*WHAT IS REQUIRED:* Reproduce, from the lines below, exactly the stretch that begins at the line containing "Job: indicate the grey right" and ends at the line containing "Job: indicate the grey left", both included.

** MATERIAL FOR THIS TASK follows **

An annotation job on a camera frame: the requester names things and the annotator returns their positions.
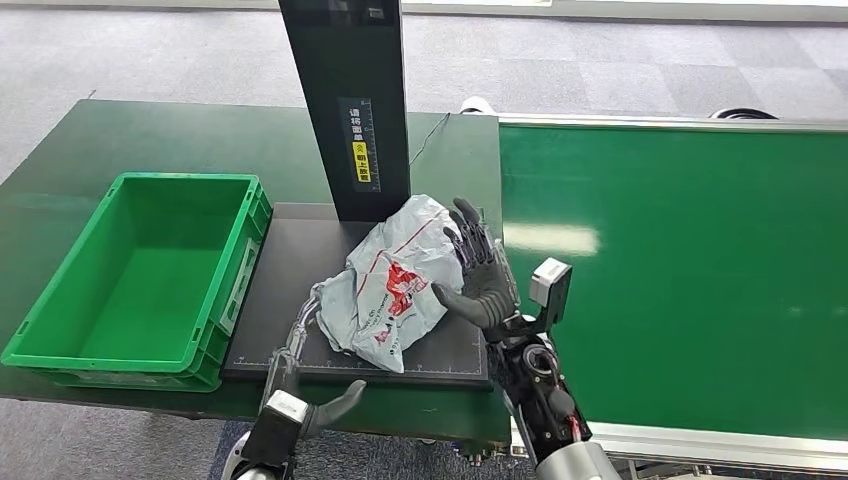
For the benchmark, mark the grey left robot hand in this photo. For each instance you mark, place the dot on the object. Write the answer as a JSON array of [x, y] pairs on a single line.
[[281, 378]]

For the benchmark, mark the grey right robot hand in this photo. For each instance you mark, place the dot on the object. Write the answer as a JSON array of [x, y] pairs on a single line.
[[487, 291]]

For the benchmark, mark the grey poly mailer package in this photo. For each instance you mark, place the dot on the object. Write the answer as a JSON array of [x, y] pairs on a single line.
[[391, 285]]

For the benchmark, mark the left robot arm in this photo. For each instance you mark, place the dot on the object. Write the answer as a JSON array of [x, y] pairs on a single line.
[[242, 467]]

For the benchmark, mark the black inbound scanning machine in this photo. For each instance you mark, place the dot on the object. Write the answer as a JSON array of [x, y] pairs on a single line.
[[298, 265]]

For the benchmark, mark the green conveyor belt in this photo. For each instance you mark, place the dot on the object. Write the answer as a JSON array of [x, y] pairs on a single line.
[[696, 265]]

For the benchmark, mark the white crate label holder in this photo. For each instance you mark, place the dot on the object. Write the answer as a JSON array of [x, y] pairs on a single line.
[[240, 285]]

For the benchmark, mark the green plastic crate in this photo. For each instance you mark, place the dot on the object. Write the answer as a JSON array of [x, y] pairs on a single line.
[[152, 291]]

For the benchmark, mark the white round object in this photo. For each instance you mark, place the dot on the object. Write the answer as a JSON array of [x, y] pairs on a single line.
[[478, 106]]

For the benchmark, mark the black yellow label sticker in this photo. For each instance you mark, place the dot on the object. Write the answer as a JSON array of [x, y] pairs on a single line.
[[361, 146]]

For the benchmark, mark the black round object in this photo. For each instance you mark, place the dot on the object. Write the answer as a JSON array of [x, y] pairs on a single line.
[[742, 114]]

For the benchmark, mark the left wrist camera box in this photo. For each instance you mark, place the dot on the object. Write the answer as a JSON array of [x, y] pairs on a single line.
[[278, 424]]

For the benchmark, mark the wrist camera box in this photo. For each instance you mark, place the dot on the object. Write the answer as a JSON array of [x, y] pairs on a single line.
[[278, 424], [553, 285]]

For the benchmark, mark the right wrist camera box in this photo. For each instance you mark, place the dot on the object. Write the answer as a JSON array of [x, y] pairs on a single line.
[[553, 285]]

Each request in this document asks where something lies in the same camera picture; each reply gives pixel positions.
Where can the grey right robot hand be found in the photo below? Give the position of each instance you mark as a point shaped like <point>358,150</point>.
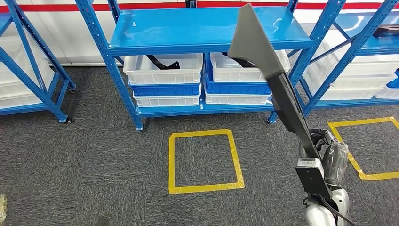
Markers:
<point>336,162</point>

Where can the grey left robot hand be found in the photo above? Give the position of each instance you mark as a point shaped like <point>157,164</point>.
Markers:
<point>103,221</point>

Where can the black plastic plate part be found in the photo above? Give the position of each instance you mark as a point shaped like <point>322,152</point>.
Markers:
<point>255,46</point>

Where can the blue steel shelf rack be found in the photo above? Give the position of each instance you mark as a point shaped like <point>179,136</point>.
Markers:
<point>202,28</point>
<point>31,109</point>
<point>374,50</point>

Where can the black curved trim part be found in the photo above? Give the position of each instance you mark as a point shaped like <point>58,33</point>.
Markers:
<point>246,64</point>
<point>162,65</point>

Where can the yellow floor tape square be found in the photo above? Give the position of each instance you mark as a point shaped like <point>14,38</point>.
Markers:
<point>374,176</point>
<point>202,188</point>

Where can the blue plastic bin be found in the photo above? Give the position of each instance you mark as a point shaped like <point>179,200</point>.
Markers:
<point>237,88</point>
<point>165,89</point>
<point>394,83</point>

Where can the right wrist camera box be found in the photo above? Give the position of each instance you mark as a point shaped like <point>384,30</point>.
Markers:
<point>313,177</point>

** End of MATERIAL FOR THIS TASK **
** MATERIAL FOR THIS TASK follows **

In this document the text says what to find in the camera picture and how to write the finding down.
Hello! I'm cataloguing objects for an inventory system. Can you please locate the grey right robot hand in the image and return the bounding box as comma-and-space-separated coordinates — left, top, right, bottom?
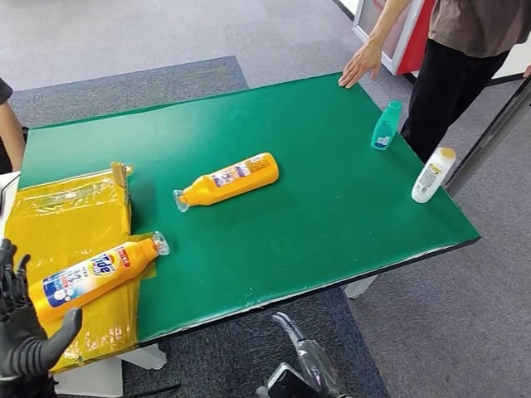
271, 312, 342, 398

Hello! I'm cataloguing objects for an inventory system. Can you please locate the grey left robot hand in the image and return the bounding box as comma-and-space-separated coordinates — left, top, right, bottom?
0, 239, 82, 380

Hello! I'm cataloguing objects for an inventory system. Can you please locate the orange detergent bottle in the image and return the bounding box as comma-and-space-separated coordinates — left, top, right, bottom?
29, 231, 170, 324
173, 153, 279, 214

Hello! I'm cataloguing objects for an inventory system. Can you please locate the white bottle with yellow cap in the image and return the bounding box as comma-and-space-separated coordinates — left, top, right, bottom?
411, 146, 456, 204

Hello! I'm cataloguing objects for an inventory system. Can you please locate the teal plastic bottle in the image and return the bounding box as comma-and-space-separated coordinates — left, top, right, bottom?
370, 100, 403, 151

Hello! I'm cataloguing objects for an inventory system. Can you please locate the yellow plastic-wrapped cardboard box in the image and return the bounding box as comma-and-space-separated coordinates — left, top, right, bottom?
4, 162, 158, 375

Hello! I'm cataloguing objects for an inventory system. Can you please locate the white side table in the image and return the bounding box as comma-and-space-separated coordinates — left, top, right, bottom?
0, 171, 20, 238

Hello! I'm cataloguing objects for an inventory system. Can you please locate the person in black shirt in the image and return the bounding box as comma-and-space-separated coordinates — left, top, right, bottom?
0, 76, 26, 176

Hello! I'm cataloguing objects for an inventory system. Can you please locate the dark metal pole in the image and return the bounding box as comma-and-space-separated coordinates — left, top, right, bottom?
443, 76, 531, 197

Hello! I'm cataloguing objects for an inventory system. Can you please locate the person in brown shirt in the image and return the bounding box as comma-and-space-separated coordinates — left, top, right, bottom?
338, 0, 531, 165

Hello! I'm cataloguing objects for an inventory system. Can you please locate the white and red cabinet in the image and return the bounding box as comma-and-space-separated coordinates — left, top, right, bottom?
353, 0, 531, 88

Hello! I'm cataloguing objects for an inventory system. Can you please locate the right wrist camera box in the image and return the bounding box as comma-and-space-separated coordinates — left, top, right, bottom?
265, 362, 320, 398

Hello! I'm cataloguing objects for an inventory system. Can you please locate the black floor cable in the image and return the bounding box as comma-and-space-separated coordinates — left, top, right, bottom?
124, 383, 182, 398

** End of MATERIAL FOR THIS TASK **
** MATERIAL FOR THIS TASK follows **

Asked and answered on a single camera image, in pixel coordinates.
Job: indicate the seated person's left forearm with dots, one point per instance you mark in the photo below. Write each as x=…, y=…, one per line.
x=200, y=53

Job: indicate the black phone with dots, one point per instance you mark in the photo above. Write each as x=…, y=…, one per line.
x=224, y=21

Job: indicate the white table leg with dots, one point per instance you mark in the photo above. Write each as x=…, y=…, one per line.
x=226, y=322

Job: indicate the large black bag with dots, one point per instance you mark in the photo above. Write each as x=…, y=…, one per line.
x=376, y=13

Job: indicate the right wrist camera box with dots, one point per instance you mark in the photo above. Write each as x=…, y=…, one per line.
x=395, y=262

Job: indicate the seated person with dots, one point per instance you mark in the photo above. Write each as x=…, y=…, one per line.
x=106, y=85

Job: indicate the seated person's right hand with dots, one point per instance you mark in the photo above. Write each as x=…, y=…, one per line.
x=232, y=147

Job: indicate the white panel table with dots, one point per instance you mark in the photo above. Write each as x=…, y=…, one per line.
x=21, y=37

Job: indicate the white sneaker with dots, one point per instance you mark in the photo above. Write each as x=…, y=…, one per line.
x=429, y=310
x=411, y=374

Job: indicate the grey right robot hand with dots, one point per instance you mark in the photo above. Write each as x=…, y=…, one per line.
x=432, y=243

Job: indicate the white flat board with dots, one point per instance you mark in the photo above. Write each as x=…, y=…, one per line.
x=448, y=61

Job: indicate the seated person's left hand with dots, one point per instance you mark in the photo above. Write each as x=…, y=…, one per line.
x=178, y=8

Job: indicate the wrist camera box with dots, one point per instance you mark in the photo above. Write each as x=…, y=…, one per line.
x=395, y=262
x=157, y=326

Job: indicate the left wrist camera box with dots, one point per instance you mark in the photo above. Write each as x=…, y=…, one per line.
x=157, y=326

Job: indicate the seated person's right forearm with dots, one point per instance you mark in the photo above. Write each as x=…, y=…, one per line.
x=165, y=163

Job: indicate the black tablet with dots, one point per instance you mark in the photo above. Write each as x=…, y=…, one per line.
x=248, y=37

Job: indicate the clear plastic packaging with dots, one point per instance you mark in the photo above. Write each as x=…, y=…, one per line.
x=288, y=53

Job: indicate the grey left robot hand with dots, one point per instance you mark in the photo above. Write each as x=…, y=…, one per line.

** End of MATERIAL FOR THIS TASK **

*EXPECTED ANSWER:*
Job: indicate the grey right robot hand with dots, one point per instance you mark in the photo above. Write each as x=…, y=…, one per line.
x=432, y=243

Job: indicate the white flat board with dots, one point per instance you mark in the photo above. Write each as x=…, y=…, one per line.
x=448, y=61

Job: indicate the seated person's left hand with dots, one point per instance you mark in the photo above. Write each as x=…, y=…, one per line.
x=178, y=8

Job: indicate the wrist camera box with dots, one point per instance you mark in the photo above. Write each as x=…, y=…, one per line.
x=395, y=262
x=157, y=326

Job: indicate the left wrist camera box with dots, one point per instance you mark in the photo above. Write each as x=…, y=…, one per line.
x=157, y=326

Job: indicate the seated person's right forearm with dots, one point per instance you mark in the photo above. Write each as x=…, y=…, one per line.
x=165, y=163

Job: indicate the black tablet with dots, one point per instance you mark in the photo above. Write each as x=…, y=…, one per line.
x=248, y=37

Job: indicate the clear plastic packaging with dots, one point per instance you mark in the photo above. Write each as x=…, y=…, one per line.
x=288, y=53

Job: indicate the grey left robot hand with dots, one point per instance you mark in the photo above. Write each as x=…, y=…, one per line.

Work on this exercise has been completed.